Affiliation:
1. University of Sydney, Australia
Abstract
This paper explores the process of feeling climate injustice. It aims to situate climate distress as an issue of justice, in order to generate more politically accountable and empowering responses. It firstly situates climate anxiety, solastalgia and climate disaster trauma as symptoms of affective climate violence, where harm that could have been prevented was instead consciously and systematically exacerbated by fossil fuelled political regimes. It articulates witnessing as a practice of affective climate justice, an approach that would recognise climate distress as violence, and offer support, apology and redress for this violence, including through seeking to prevent future climate change.

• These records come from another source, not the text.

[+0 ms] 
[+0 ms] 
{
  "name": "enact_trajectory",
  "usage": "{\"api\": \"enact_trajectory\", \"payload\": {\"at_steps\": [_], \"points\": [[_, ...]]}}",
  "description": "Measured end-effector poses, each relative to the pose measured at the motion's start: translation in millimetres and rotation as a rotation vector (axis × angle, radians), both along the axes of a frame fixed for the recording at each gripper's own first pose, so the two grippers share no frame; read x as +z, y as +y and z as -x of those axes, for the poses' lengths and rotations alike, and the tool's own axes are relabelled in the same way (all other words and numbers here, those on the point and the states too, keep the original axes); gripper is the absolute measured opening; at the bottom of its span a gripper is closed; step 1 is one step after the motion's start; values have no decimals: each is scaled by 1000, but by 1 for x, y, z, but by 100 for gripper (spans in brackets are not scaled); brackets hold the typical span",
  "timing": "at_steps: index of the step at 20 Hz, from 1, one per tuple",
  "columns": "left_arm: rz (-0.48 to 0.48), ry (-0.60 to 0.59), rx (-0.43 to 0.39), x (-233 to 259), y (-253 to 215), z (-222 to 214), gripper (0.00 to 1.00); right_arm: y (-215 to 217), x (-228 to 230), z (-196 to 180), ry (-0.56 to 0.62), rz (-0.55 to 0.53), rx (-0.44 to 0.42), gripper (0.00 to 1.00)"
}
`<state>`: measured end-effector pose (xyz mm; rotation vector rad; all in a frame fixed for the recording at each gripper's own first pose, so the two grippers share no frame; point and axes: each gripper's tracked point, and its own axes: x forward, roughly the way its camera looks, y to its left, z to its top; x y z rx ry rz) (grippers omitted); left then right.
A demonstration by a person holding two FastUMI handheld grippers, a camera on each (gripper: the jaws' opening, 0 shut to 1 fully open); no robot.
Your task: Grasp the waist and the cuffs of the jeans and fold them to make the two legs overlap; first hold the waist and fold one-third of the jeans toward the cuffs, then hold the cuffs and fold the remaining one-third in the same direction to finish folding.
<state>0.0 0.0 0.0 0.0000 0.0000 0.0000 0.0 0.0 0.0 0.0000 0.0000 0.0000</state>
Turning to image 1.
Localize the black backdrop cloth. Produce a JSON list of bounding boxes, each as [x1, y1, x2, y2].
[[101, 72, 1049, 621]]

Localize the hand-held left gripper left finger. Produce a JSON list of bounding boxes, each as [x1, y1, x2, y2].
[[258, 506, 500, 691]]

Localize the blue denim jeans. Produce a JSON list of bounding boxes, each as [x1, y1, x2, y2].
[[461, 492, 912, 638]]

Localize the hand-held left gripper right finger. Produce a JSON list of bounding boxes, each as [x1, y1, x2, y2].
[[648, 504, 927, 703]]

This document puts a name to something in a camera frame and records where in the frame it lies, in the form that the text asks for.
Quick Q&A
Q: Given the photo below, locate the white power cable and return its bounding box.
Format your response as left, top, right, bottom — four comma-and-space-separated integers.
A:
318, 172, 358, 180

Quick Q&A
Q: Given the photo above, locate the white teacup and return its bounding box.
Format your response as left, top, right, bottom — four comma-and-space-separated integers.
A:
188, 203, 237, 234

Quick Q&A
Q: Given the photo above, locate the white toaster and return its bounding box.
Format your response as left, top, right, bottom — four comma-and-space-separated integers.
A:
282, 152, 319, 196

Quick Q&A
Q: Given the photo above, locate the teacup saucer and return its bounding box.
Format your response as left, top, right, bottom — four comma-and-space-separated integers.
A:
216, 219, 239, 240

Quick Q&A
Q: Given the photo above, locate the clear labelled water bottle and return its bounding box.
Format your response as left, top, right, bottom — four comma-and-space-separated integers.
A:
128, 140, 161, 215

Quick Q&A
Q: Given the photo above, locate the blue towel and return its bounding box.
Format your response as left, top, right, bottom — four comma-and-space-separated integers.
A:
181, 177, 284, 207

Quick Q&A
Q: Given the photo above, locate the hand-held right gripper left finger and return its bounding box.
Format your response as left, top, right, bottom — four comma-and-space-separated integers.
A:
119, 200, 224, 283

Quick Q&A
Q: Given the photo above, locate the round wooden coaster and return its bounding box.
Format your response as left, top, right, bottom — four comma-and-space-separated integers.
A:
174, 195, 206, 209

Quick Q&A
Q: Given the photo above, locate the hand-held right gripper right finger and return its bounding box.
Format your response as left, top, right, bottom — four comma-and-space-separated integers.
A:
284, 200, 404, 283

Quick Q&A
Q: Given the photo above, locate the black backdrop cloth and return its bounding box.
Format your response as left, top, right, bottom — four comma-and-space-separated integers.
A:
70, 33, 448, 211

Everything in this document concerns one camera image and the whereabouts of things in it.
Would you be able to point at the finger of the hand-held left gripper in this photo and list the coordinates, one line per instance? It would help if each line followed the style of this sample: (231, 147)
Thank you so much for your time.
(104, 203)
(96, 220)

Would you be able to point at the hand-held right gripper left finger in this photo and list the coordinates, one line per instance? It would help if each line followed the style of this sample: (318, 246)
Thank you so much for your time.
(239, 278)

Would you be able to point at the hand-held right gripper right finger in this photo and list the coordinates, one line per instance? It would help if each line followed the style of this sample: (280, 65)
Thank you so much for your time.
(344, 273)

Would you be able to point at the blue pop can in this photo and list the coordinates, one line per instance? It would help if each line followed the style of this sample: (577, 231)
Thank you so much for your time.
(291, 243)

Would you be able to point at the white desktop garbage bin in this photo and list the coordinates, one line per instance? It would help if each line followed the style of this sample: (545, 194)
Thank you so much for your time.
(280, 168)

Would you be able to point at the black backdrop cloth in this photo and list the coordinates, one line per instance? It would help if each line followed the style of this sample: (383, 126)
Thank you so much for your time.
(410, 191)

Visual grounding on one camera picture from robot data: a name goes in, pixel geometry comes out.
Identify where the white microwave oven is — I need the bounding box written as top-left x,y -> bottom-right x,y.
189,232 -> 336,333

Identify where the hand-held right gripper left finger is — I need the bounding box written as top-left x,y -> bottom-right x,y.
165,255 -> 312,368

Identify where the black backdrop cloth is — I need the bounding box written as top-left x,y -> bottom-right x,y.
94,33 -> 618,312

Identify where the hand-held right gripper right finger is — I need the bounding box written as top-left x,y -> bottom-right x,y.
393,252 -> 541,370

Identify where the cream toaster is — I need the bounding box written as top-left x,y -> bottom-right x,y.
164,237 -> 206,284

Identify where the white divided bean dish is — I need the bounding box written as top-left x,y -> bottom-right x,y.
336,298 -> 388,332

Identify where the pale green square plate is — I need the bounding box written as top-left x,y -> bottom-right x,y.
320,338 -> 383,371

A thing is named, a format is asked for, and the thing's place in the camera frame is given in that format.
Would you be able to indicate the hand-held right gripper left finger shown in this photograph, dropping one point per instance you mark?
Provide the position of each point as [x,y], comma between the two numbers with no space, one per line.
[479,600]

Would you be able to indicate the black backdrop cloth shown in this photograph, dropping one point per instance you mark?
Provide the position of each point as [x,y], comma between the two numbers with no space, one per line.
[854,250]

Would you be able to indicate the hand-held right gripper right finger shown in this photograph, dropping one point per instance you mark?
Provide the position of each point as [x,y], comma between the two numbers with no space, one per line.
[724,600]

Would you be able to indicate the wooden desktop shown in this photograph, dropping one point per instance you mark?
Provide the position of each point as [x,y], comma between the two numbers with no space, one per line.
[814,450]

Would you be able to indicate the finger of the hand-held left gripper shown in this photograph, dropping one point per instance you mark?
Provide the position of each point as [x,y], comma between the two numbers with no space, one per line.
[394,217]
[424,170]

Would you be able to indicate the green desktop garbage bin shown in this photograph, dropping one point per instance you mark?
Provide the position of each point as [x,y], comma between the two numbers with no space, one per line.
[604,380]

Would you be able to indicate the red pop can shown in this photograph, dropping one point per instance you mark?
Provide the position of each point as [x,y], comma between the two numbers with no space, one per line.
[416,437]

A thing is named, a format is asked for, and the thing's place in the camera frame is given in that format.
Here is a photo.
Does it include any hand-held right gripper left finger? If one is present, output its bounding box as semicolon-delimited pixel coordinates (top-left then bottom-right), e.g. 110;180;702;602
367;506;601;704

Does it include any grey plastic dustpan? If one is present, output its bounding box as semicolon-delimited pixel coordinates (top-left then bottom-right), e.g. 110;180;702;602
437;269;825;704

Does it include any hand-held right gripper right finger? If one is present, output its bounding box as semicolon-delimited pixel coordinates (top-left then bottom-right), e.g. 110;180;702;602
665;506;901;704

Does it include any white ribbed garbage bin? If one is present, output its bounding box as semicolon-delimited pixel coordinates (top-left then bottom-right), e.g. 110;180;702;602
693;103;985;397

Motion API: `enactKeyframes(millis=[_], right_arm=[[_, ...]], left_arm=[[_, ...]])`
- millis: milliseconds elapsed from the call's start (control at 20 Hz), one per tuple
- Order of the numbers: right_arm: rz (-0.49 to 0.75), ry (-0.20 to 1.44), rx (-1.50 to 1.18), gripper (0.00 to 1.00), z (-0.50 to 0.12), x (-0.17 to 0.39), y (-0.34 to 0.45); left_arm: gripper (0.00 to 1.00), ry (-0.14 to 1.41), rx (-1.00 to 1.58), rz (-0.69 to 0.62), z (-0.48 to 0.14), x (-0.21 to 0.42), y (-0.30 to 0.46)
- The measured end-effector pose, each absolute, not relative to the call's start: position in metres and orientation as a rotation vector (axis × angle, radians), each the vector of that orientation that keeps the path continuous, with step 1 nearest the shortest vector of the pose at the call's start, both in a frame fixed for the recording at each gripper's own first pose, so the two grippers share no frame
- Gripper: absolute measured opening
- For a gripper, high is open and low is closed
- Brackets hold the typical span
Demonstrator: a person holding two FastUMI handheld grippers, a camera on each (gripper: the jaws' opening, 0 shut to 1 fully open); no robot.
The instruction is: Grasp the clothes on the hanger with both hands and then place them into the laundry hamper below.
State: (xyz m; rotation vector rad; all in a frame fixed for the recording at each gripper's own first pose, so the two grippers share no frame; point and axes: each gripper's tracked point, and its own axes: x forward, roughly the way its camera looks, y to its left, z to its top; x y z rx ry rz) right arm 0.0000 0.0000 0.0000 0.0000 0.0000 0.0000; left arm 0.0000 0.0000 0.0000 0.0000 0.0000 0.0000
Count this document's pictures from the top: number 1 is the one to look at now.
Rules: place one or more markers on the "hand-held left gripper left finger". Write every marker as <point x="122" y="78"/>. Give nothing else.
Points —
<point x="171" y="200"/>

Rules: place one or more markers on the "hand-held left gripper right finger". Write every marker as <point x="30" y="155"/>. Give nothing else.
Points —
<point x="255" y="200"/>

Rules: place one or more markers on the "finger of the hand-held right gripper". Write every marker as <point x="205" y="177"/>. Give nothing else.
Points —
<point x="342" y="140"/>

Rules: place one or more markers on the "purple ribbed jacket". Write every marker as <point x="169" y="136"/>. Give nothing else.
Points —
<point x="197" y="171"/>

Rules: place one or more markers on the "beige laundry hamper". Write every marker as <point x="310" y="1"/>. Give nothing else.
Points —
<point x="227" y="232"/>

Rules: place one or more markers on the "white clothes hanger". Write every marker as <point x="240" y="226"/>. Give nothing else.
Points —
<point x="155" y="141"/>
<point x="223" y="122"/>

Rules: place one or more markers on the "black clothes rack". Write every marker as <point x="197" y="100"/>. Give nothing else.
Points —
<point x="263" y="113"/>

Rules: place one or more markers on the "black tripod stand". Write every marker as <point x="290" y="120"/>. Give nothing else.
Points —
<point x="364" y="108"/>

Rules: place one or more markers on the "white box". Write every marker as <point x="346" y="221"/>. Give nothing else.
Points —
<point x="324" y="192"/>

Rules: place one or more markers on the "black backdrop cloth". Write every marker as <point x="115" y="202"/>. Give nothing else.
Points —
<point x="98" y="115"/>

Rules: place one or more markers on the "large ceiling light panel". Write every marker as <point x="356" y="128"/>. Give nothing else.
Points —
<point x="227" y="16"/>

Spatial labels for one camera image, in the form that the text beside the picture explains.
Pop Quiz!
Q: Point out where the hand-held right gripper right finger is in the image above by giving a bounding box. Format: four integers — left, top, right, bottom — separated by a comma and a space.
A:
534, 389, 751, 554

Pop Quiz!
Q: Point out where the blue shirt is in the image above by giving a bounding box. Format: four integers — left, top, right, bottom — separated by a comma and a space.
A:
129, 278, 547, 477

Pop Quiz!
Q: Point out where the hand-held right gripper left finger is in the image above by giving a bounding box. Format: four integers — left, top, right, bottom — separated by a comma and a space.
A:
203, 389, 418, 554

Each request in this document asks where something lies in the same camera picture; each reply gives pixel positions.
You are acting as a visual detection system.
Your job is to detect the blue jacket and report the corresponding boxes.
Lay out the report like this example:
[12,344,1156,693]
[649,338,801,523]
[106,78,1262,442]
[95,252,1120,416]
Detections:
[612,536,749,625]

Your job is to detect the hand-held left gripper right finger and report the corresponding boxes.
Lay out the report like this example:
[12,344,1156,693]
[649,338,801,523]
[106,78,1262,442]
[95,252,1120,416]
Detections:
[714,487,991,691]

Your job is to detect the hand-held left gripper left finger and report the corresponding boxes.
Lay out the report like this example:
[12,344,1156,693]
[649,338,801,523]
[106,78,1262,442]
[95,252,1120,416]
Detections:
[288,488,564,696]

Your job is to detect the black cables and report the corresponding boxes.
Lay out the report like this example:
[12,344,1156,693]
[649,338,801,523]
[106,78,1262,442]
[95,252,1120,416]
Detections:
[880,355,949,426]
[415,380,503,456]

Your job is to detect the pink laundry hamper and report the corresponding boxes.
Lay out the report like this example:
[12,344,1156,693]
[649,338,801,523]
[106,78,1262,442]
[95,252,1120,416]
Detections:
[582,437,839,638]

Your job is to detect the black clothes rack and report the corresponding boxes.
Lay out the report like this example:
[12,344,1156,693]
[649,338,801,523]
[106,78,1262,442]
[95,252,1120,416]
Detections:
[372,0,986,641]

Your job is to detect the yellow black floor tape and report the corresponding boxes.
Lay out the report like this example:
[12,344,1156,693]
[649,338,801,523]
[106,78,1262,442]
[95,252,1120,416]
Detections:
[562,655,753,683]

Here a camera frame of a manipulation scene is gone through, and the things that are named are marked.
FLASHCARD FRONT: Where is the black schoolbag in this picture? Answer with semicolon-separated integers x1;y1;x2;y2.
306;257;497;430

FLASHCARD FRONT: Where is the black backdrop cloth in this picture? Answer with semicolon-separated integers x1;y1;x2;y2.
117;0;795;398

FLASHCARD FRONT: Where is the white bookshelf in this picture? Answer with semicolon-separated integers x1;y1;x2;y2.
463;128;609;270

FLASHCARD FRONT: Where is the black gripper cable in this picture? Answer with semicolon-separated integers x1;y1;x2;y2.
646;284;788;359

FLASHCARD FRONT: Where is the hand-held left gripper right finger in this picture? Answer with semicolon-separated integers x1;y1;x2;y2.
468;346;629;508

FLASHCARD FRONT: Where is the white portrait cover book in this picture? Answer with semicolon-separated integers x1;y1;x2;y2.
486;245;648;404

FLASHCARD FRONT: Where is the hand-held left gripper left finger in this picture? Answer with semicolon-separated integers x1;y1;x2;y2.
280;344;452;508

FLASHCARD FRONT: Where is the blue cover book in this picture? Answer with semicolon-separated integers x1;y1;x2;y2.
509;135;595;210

However, the second section outlines how, in perverse efforts to maintain fossil fuel interests, climate distress is often further amplified through practices of greenhouse gaslighting – denying, deriding and dismissing people's experiences of harm. Greenhouse gaslighting is outlined as a patriarchal practice of emotional abuse that is enabled by and seeks to perpetuate white-colonial-extractivism. Thirdly, the paper argues that even within progressive circles, current efforts to witness climate distress potentially fail to enact affective climate justice due to discourses that centre whiteness and privilege, rather than recognising and responding to the different and unequal forms of affective climate violence experienced by diverse peoples.